YOUR TASK »
Search the data for the string "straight" and extract every line where it appears.

● ● ● ● ●

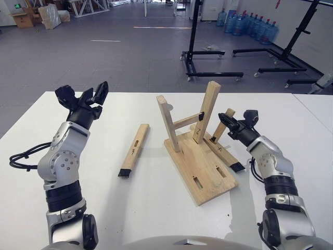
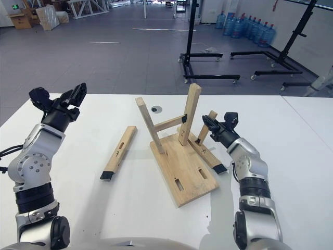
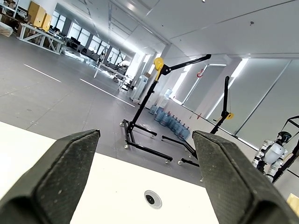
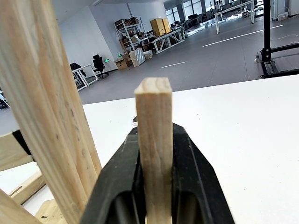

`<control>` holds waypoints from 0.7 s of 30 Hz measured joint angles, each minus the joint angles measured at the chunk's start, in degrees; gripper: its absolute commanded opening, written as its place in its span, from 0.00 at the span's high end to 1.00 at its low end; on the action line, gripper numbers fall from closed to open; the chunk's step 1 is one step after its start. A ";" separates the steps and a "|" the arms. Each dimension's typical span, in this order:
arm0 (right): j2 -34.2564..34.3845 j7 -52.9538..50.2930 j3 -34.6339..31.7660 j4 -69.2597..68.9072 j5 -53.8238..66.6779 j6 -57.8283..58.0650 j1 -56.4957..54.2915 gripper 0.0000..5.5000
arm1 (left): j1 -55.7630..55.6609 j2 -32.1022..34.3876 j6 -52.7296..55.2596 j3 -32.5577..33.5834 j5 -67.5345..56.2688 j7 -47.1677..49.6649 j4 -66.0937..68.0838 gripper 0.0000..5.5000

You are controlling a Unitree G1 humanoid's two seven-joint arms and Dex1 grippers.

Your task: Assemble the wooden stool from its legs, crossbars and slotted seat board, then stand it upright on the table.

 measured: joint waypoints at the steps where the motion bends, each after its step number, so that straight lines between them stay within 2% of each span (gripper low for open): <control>1: 0.02 0.07 -0.07 0.00 0.00 0.03 0.00 0.93 | 0.00 -0.03 0.00 -0.02 0.00 0.02 0.00 0.34; 21: 0.96 0.65 -3.44 -3.48 1.92 4.96 0.30 0.93 | -0.01 -0.19 0.00 -0.22 -0.17 0.15 -0.10 0.34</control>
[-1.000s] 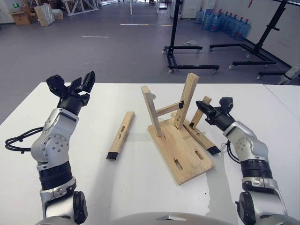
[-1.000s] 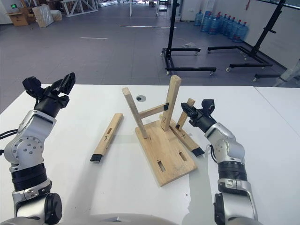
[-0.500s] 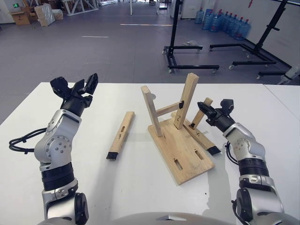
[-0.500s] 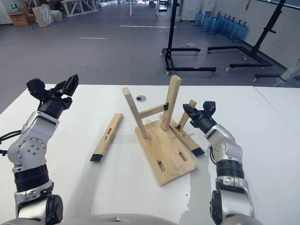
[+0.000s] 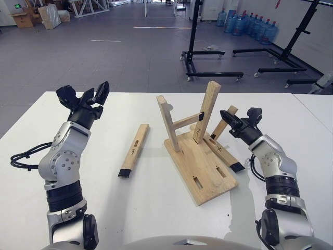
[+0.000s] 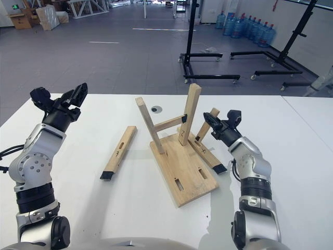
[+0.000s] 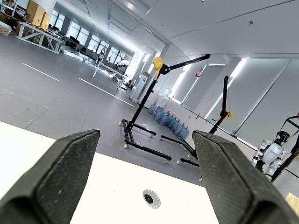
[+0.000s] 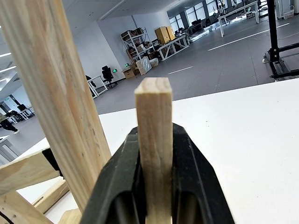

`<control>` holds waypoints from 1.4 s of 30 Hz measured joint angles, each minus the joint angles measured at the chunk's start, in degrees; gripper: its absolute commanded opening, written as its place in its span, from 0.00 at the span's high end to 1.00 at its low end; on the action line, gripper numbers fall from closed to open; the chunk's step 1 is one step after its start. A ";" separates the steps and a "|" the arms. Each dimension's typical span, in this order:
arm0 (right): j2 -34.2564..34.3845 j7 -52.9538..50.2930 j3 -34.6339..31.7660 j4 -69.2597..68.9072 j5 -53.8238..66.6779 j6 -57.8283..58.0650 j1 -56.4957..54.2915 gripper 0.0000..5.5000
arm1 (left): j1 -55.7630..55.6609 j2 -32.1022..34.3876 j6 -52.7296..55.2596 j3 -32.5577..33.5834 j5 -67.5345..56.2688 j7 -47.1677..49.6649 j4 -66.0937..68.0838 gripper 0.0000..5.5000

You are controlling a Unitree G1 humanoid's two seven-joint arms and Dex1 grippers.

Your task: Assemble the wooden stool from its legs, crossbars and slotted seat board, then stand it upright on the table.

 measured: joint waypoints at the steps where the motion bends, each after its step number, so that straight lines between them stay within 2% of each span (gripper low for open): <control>1: 0.04 0.09 0.04 0.39 -0.24 -0.04 0.08 0.93 | 0.00 0.00 0.00 0.00 0.00 -0.02 0.00 0.34; 17: 0.92 0.60 -0.06 5.33 -1.96 -3.00 -0.84 0.93 | 0.00 -0.02 -0.31 -1.05 0.28 -0.29 0.00 0.34; 21: 1.12 0.75 1.63 4.84 -4.26 -5.20 -0.86 0.93 | 0.00 -0.02 -0.60 -1.27 0.44 -0.35 0.00 0.34; 30: 1.75 -1.84 8.33 5.64 -14.80 -23.03 2.87 0.93 | 0.01 -0.01 -1.11 -2.08 1.22 -0.78 0.00 0.34; 34: 2.75 -2.24 7.80 10.47 -15.22 -29.81 3.29 0.93 | 0.01 -0.01 -1.11 -2.18 1.41 -0.83 0.00 0.34; 42: 3.57 -0.67 5.91 13.26 -12.41 -32.36 3.23 0.93 | 0.01 -0.02 -1.23 -2.28 1.76 -0.88 0.00 0.34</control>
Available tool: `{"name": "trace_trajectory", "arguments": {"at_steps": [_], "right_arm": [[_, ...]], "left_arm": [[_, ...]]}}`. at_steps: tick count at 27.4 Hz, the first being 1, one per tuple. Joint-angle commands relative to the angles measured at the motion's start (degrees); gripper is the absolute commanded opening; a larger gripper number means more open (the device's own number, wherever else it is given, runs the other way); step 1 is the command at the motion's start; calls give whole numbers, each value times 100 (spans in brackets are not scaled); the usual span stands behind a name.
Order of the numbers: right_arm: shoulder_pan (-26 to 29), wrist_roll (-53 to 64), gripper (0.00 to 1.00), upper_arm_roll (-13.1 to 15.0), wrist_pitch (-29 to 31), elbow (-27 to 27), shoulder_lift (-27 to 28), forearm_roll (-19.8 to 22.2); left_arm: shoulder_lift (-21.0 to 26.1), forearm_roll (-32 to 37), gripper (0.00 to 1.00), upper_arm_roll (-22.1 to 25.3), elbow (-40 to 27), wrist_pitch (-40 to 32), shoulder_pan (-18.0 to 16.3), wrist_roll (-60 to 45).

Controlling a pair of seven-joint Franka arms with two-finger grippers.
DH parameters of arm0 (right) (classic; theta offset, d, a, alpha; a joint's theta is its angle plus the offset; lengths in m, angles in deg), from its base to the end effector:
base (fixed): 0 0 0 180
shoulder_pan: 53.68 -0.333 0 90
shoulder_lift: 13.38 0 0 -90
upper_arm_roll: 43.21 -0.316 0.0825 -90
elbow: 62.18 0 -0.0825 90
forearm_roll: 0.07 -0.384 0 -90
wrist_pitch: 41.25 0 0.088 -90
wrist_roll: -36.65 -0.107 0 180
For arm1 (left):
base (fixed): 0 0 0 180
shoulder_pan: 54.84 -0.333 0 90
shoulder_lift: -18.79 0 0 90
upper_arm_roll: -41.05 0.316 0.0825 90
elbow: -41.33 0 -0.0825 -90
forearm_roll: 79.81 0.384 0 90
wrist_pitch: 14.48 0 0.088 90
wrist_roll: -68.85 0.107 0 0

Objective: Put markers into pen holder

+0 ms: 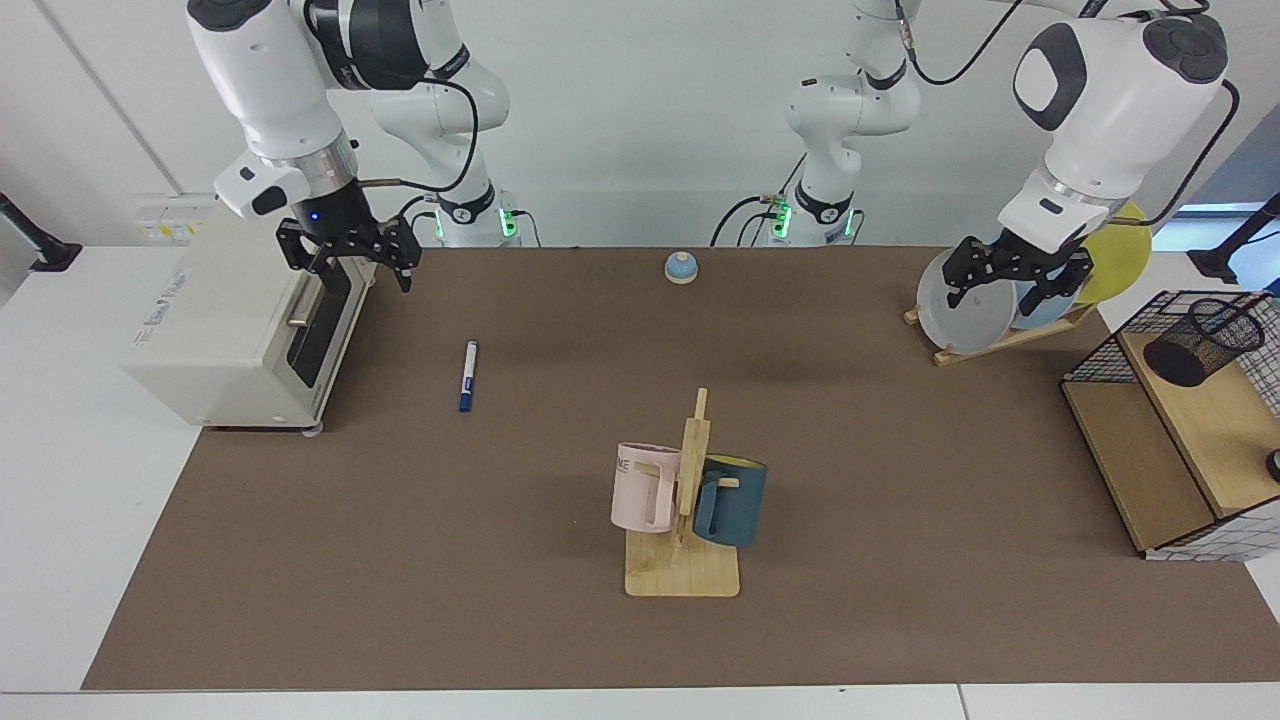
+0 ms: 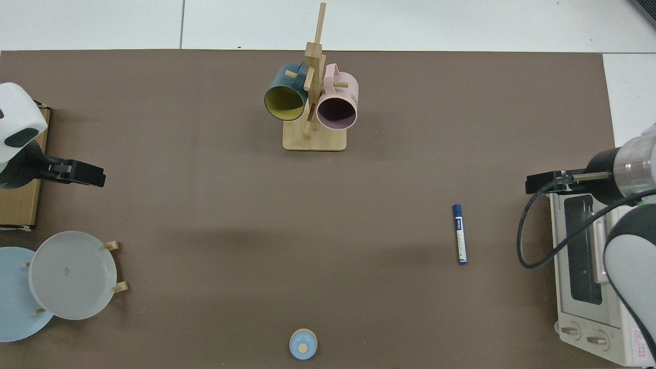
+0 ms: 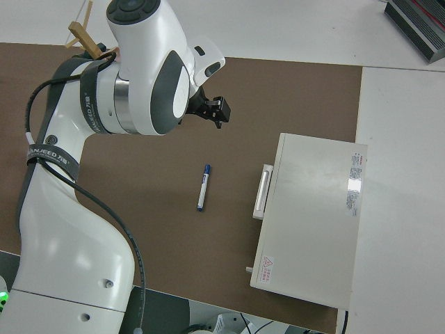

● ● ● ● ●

TASK ANSWER »
 measured: joint waypoints at the steps where the motion bends, each after its step number, so that straight lines between them stay within 2% of each span (gripper low for open): <control>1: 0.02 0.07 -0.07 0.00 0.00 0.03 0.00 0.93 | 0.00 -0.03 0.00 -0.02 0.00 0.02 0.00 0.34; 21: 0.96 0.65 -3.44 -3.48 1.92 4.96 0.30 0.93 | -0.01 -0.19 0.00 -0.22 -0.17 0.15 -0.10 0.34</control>
 measured: joint waypoints at the steps where the motion bends, each after its step number, so that straight lines between them stay within 2% of each span (gripper low for open): <control>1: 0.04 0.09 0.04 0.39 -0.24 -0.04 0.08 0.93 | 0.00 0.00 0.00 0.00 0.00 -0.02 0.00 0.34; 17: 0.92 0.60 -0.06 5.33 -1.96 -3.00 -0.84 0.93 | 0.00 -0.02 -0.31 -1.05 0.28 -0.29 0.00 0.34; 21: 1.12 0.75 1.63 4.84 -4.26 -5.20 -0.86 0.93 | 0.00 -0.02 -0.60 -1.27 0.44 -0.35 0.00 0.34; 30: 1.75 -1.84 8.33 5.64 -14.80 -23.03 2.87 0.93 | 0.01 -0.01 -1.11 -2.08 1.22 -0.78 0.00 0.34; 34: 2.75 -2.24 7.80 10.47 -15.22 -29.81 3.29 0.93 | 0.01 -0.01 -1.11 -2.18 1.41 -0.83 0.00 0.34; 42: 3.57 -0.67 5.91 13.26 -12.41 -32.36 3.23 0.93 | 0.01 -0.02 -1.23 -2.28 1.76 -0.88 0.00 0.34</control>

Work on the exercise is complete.